Comment les villes pourraient aider à protéger les espèces menacées par les changements climatiques

Publié le mardi 14 mai 2019

Champ de fleurs indigènes.

Cela peut sembler contre-intuitif, mais si les villes et les banlieues étaient mieux conçues, elles pourraient aider les espèces à faire face à la menace des changements climatiques. Selon une nouvelle étude publiée dans Ecology, les animaux se déplacent plus rapidement dans les « habitats de faible dans les « habitats de faible qualité » que dans les « habitats de haute qualité ». Cet aspect du comportement animal pourrait radicalement changer la façon dont nous analysons les mouvements des différentes espèces à travers l'environnement. Il pourrait aussi nous fournir les outils nécessaires pour concevoir des paysages qui favorisent la protection des insectes et d'autres animaux sauvages.

L'étude, dirigée par Elizabeth Crone, professeure de biologie à l'Université Tufts, et des chercheurs de l'Université de Liverpool, de l'Université Washington State et de l'Université d'Ottawa, fournit un cadre d'action définitif pour aider à la protection de plusieurs espèces en péril.

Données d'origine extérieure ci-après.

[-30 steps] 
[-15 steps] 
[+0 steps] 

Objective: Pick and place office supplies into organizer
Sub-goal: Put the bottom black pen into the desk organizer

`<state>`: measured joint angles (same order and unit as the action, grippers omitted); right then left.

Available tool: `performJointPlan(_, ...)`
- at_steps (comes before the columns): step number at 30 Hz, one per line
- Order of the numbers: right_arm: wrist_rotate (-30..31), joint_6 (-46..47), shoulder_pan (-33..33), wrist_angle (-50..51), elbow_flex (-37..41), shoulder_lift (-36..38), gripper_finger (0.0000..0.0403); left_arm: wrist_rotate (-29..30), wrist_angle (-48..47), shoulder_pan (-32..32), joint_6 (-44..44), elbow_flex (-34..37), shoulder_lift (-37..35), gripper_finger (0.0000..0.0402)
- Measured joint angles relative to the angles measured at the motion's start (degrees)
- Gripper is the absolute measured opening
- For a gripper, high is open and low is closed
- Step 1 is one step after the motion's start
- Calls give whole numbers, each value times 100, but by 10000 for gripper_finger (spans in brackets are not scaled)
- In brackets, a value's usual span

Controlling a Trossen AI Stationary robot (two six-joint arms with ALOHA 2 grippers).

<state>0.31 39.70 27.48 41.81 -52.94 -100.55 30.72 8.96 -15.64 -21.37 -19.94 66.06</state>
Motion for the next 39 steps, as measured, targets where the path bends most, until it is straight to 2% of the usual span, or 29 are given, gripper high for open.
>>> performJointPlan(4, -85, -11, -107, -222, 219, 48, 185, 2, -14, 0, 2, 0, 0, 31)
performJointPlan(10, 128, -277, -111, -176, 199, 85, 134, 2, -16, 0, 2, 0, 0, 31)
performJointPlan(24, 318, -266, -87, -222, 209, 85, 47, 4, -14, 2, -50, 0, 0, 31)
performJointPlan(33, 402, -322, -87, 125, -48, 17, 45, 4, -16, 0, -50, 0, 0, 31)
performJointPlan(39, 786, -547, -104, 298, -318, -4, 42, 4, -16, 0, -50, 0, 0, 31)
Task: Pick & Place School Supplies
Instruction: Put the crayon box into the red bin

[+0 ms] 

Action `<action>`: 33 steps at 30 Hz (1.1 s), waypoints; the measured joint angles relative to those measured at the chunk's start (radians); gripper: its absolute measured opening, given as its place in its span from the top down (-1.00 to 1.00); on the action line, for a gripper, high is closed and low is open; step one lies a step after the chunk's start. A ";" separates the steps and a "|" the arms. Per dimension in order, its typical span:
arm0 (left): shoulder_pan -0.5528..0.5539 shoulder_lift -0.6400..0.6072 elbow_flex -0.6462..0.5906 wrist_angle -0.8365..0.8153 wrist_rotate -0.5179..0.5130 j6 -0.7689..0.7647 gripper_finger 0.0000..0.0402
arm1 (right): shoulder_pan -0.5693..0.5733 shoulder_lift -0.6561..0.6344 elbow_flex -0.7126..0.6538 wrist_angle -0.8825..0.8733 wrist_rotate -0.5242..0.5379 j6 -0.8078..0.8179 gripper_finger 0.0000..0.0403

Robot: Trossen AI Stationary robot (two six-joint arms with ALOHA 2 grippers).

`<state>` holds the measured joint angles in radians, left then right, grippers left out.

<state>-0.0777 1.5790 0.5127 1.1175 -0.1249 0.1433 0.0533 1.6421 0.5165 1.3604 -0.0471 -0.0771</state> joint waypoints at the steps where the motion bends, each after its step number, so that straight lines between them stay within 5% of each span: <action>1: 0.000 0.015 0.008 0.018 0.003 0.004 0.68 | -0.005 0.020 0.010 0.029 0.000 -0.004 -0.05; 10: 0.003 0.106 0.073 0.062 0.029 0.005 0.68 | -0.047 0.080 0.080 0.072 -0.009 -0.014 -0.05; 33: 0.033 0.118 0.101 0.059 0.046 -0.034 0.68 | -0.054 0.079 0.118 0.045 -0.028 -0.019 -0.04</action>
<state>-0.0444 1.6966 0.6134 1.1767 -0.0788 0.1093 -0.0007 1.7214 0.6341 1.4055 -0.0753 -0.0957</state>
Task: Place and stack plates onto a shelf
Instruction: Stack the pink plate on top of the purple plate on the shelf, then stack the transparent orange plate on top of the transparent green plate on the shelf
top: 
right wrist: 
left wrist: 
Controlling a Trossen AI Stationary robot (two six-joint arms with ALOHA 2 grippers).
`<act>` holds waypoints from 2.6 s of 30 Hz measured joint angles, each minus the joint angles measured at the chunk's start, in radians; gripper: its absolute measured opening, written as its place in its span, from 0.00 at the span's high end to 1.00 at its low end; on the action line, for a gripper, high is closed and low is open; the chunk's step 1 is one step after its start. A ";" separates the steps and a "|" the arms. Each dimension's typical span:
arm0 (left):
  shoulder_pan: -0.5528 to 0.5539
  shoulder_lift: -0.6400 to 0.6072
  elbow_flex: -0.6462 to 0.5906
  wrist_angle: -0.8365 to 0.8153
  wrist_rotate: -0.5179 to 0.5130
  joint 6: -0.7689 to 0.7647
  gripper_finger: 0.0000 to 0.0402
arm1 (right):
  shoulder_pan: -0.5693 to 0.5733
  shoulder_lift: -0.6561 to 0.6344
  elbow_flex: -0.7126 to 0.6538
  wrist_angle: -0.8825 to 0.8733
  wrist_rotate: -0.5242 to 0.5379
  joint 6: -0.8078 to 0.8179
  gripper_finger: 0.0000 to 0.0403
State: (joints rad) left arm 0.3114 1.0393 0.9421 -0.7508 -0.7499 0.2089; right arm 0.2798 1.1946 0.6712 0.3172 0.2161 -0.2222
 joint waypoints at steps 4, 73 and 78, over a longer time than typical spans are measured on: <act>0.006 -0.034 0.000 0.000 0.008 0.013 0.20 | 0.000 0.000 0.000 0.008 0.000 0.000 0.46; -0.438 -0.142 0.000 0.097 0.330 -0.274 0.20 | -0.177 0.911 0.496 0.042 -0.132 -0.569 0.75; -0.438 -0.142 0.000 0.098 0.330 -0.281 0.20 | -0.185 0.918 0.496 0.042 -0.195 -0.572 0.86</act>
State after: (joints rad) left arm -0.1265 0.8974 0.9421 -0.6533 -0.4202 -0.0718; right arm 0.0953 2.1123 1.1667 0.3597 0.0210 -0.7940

Pour que les environnements des villes et des banlieues puissent contribuer à élargir l'aire de répartition des espèces animales, un équilibre spécifique entre les habitats de faible et de haute qualité doit être atteint : si une norme minimale est respectée, les espaces verts en milieu urbain pourraient en fait devenir une avantageuse voie de migration.

Dans leur ensemble, les paysages urbains seront toujours considérés comme des habitats de faible qualité, mais si une portion était convertie en habitats de haute qualité, si de simples pelouses devenaient des jardins de plantes indigènes, l’équilibre recherché serait atteint.

En utilisant les données sur 78 espèces issues de 70 études différentes, la recherche a montré que dans 73 % des cas, les animaux se déplaçaient plus rapidement dans des habitats de faible qualité. L'équipe a également utilisé des modèles mathématiques pour calculer les taux d'expansion de l'aire de répartition dans une variété d’environnements pour une espèce exemplaire, le papillon Baltimore. Les résultats ont montré que l'expansion a été la plus rapide dans des environnements composés d'environ 15 % d'habitats de haute qualité et 85 % d'habitats de faible qualité.

La raison qui sous-tend ces résultats est assez simple : lorsque les animaux se trouvent dans une zone inhospitalière, ils ont tendance à faire des mouvements plus longs et plus droits. Tant qu'ils ne meurent pas dans des habitats de faible qualité, leur voyage vers le prochain habitat de haute qualité aura tendance à être plus rapide.

« Nous avons l'occasion d'exploiter le potentiel de conservation des espaces verts en ville et en banlieue », a déclaré Frithjof Lutscher de l'Université d'Ottawa, qui faisait partie de l'équipe de recherche. « Les acteurs en planification doivent modifier leur approche et leur mentalité : s'ils consacrent seulement 15 % du paysage à la création d’un habitat de qualité, ils établiront des zones stratégiques qui serviront de "tremplins" pour les animaux et ils contribueront à la protection des espèces menacées par les changements climatiques. Bien que la plupart des villes et banlieues aient actuellement moins de 15 % d'habitats de haute qualité, nous pouvons y aspirer. C'est un objectif réaliste et envisageable. »

Alors que la plupart des études sur la conservation de la biodiversité se sont concentrées sur la documentation des modèles d'habitats et de migrations des espèces, cette recherche s'est concentrée sur les mécanismes derrière ces modèles, offrant ainsi de nouvelles et rafraîchissantes perspectives.

À la lumière du récent rapport de l'ONU indiquant qu'un million d'espèces sont menacées d'extinction, cette étude et ses résultats nous permettent également de croire que nous pouvons faire notre part pour éviter les pires scénarios.